Scacco alla Rai, il Cavaliere Bianco. Lo scacco deriva dalla concentrazione delle televisioni europee: Mediaset fa l’accordo con Vivendi, Sky unifica le sue piattaforme europee. Come previsto. Se aveste avuto la pazienza di leggere gli interventi che ho svolto in Senato sulla riforma della Rai, sapreste che ne ho sempre parlato come di una non riforma, un cavallo di Troia che permettesse a Renzi di sedersi, come mediatore e garante, al tavolo che conta, quello del nuovo duopolio in formazione – sky mediaset (insidiato, per certi versi, da Netflix). Così è. Il cavaliere bianco sarebbe Cairo, patron del Torino calcio ed editore de la7. Dopo che gli Agnelli hanno prima gonfiato di debiti (guidandola in operazioni internazionali spericolate) la RCS, poi sono andati via per mettere in salvo il malloppo, la società del Corriere è scalabile. Cairo propone uno scambio tra azioni La 7 e azioni RCS: vuole contare di più. Della Valle, che parla a lungo ma ha “il braccino corto”, forse preso in contropiede.

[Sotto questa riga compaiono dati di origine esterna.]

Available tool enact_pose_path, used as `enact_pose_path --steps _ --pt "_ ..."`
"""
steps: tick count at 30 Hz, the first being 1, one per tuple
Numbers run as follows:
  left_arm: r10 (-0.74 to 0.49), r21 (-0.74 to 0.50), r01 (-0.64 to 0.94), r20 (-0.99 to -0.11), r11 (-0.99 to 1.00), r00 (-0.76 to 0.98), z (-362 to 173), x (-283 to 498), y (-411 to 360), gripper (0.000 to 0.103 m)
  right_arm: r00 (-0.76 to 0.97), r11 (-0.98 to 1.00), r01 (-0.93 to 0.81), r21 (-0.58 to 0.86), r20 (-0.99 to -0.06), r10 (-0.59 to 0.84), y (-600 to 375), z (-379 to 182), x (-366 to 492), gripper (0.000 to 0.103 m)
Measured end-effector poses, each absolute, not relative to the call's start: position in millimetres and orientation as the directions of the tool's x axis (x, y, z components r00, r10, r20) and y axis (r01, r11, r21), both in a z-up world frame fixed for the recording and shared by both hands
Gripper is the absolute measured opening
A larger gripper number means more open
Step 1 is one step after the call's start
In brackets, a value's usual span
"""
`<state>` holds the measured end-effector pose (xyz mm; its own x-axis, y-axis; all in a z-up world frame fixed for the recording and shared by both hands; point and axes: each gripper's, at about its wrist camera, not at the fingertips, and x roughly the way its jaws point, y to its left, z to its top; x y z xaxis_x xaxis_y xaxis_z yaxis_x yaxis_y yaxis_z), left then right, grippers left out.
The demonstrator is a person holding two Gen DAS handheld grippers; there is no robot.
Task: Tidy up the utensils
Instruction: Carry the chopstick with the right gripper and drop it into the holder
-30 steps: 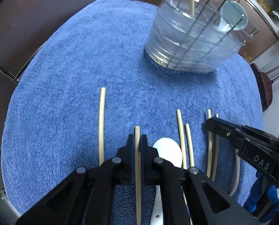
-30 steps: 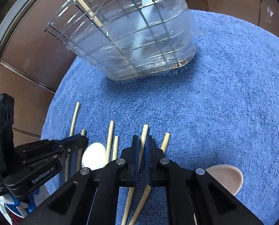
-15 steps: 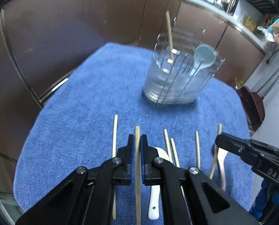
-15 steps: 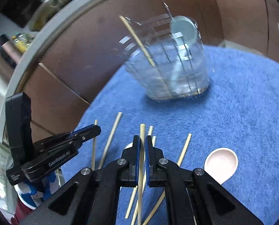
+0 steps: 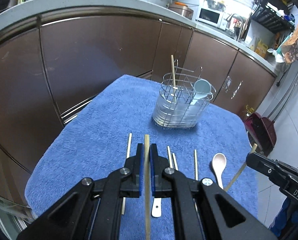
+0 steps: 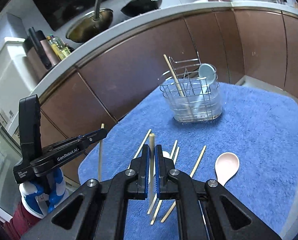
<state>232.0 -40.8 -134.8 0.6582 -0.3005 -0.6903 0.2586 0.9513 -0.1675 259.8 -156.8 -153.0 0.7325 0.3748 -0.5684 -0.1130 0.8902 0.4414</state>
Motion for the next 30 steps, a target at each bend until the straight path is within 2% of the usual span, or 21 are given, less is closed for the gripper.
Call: enact_pose_path --steps 16,22,30 --pt "-0.312 -0.201 0.238 -0.586 0.950 0.748 -89.5 206.0 -25.1 0.005 0.804 0.903 -0.171 0.394 -0.474 0.359 -151.2 -108.9 216.9 0.005" --pt "-0.301 -0.216 0.220 -0.507 0.951 0.808 -59.4 217.3 -27.8 0.005 0.840 0.914 -0.194 0.356 -0.421 0.342 -158.2 -80.4 220.5 0.005" --pt "-0.326 -0.292 0.224 -0.371 0.930 0.869 -15.6 261.5 -47.8 0.005 0.891 0.930 -0.202 0.307 -0.337 0.304 -185.6 -41.2 252.3 0.005"
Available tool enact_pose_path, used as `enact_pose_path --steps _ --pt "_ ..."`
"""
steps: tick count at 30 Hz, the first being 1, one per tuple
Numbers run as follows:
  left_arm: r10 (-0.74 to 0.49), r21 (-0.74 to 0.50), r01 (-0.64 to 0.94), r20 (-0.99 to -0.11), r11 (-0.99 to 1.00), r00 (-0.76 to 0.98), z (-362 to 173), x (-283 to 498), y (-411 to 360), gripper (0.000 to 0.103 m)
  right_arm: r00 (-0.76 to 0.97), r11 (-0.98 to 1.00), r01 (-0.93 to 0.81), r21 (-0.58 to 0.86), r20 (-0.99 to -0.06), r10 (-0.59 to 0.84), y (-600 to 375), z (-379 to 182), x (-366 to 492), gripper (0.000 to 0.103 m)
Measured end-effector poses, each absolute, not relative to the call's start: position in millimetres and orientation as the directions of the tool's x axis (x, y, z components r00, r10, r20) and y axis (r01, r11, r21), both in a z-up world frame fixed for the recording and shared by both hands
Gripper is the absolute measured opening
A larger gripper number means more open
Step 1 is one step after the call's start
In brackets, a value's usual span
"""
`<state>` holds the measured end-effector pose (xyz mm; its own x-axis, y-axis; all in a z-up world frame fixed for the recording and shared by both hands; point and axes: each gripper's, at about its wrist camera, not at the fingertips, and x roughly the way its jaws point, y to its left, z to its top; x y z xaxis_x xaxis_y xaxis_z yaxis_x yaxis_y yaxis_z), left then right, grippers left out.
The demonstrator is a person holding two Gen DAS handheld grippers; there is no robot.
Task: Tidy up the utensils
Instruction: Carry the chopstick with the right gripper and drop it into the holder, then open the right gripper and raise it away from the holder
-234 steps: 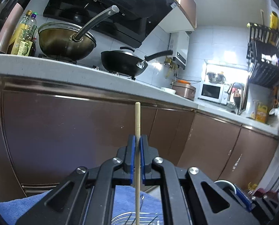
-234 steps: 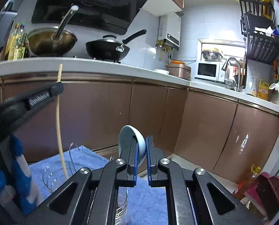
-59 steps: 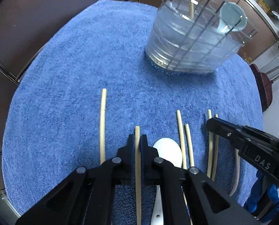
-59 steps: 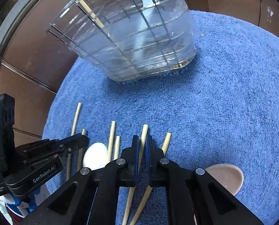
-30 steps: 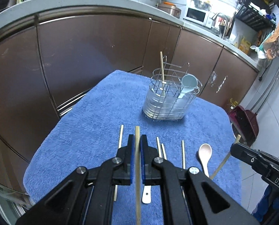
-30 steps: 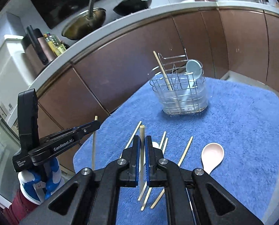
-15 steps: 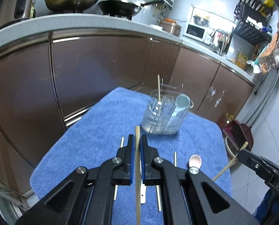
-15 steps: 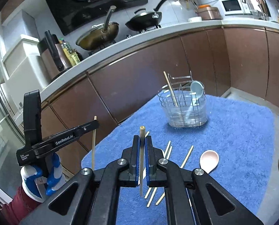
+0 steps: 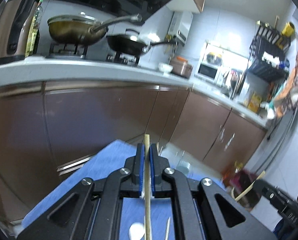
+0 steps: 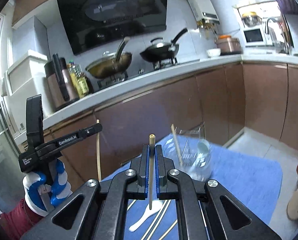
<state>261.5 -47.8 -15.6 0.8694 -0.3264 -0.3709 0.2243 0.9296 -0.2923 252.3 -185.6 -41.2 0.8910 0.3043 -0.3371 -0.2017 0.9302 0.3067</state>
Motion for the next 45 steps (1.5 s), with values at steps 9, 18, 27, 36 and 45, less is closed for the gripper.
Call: enact_pose_path --steps 9,18,27,36,45 --pt "-0.285 -0.409 0.186 -0.196 0.894 0.938 14.6 331.1 -78.5 0.005 0.944 0.948 -0.172 0.269 -0.229 0.237 -221.5 -17.3 308.6 0.005" --pt "-0.184 -0.390 0.102 -0.178 0.915 0.967 -15.8 391.9 -115.3 0.005 0.946 0.960 -0.150 0.235 -0.249 0.209 -231.4 -46.8 375.9 0.005" --pt "-0.131 -0.375 0.042 -0.215 0.926 0.968 -64.7 425.4 -139.9 0.005 0.933 0.962 -0.133 0.237 -0.298 0.202 -236.3 -86.7 409.5 0.005" --pt "-0.088 -0.342 0.004 -0.230 0.940 0.969 -103.9 430.7 -153.5 0.005 0.910 0.969 -0.120 0.218 -0.366 0.195 -230.7 -116.2 417.3 0.005" --pt "-0.158 -0.308 0.078 -0.243 0.948 0.957 -95.8 407.9 -147.6 0.023 0.904 0.970 -0.090 0.228 -0.389 0.175 -232.8 -114.4 407.6 0.014"
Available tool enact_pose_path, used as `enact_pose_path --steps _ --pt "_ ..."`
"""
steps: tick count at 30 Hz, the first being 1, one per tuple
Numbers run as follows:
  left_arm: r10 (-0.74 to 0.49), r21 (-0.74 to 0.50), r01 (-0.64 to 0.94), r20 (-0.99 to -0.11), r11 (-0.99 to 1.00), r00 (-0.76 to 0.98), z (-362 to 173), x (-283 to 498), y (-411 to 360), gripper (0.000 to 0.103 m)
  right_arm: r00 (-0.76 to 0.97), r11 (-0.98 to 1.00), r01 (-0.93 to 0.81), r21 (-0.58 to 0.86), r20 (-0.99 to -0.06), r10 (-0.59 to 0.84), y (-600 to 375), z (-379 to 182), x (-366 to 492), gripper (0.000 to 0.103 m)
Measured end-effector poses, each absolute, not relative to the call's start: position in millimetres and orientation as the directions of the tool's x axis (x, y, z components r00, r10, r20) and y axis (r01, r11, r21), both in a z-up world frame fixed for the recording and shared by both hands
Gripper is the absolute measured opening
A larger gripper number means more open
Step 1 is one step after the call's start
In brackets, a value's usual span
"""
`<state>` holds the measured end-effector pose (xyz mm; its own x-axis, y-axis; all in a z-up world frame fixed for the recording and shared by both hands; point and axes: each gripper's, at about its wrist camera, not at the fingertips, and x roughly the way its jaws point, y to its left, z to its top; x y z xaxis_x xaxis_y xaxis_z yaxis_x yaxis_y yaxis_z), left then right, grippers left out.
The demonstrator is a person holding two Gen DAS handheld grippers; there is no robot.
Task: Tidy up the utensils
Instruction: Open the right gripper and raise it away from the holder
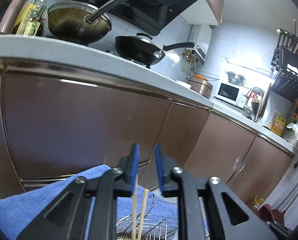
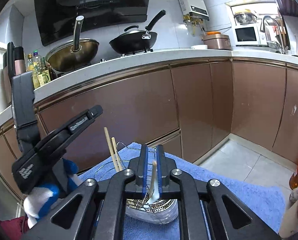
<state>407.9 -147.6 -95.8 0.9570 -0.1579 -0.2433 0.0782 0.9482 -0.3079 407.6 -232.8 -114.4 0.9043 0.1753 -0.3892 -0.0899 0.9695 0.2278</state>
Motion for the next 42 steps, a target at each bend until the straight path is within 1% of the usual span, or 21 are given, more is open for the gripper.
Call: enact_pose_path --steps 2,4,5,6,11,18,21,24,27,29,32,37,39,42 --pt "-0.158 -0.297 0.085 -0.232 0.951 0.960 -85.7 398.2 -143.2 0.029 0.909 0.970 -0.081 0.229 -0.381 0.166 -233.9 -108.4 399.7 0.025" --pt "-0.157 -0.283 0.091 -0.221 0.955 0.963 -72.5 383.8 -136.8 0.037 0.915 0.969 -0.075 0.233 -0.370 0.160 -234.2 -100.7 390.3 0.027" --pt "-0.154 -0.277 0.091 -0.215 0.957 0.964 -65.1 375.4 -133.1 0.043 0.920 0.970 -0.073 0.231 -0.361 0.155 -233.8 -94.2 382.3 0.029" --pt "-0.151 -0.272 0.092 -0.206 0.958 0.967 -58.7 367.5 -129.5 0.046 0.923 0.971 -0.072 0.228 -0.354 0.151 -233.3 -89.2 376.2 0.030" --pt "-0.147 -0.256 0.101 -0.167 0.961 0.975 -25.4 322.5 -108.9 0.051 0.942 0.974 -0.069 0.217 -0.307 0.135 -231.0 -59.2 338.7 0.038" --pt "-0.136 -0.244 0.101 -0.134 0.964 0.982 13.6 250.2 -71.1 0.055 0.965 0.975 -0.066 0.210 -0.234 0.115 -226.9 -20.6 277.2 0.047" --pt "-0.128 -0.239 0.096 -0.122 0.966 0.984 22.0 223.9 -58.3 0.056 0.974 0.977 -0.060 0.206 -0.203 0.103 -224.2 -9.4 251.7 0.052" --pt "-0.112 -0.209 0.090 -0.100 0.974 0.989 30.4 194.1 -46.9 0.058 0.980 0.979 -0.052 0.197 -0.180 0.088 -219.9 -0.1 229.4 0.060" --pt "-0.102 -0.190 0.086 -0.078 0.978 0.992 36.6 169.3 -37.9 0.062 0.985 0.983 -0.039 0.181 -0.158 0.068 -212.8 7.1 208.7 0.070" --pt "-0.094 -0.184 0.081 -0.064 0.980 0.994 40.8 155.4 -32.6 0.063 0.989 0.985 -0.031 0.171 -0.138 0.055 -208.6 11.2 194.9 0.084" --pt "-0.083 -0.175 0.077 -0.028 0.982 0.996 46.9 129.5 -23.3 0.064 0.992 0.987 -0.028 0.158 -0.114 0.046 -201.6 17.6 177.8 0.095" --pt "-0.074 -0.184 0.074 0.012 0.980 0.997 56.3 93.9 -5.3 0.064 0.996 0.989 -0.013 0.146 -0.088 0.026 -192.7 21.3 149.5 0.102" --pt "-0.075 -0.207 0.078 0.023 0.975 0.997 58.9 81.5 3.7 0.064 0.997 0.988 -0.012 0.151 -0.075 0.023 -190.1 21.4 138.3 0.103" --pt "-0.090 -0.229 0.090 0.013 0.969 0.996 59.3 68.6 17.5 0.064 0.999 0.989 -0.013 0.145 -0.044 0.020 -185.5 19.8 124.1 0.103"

Il Papa ha chiamato a Roma per il 15 aprile Bernie Sanders. Immagino la smorfia di disgusto dei clintoniani, immagino che Trump non mancherà di parlare di un Papa marxista. Invece non lo è marxista, è un gesuita che prova a salvare la chiesa cattolica, la quale era accerchiata – dalle altre fedi e dagli scandali – e ormai ridotta in una catacomba, a cielo aperto e carica d’oro ma per questo ancora più lontana dal mondo. Bergoglio capisce che se fa suo il disprezzo di chi sta in alto per i bassi fondi, la chiesa è destinata a perire. Perciò ha scelto quel nome, Francesco. Il Papa capisce che il rifiuto del sesso, la riduzione della donna a compagna e madre, il rigetto dei risposati, la condanna degli omosessuali, capisce che tutto questo giudicare, evoca un giudizio senza appello sulle colpe storiche e presenti della chiesa. Perciò predica la misericordia. E chiede ai vescovi di lenire le ferite, non affondare il bastone nelle piaghe. Tutto qui. É poco? No. Sulla Stampa Yehoshua trascrive quel che gli ha detto un benzinaio arabo israeliano: “Ha ragione, dovremmo condannare queste barbarie (del terrorismo), ma non possediamo una sufficiente libertà interiore per sentirci di condannare i nostri correligionari”. “Quel tipo di libertà interiore – chiosa lo scrittore – è generata anche da un senso di sicurezza morale che consente di distinguere chiaramente tra il bene e il male, senza confonderne i confini. L’Europa dovrebbe quindi fare uno sforzo educativo e filosofico per infondere questo sentimento nelle comunità musulmane”. Non conflitto di civiltà, ma sforzo educativo e filosofico. Uno sforzo che ha bisogno di gesti, come la prossima visita di Bergoglio tra i profughi che arrivano a Lesbo, come il breve incontro a Roma con Sanders.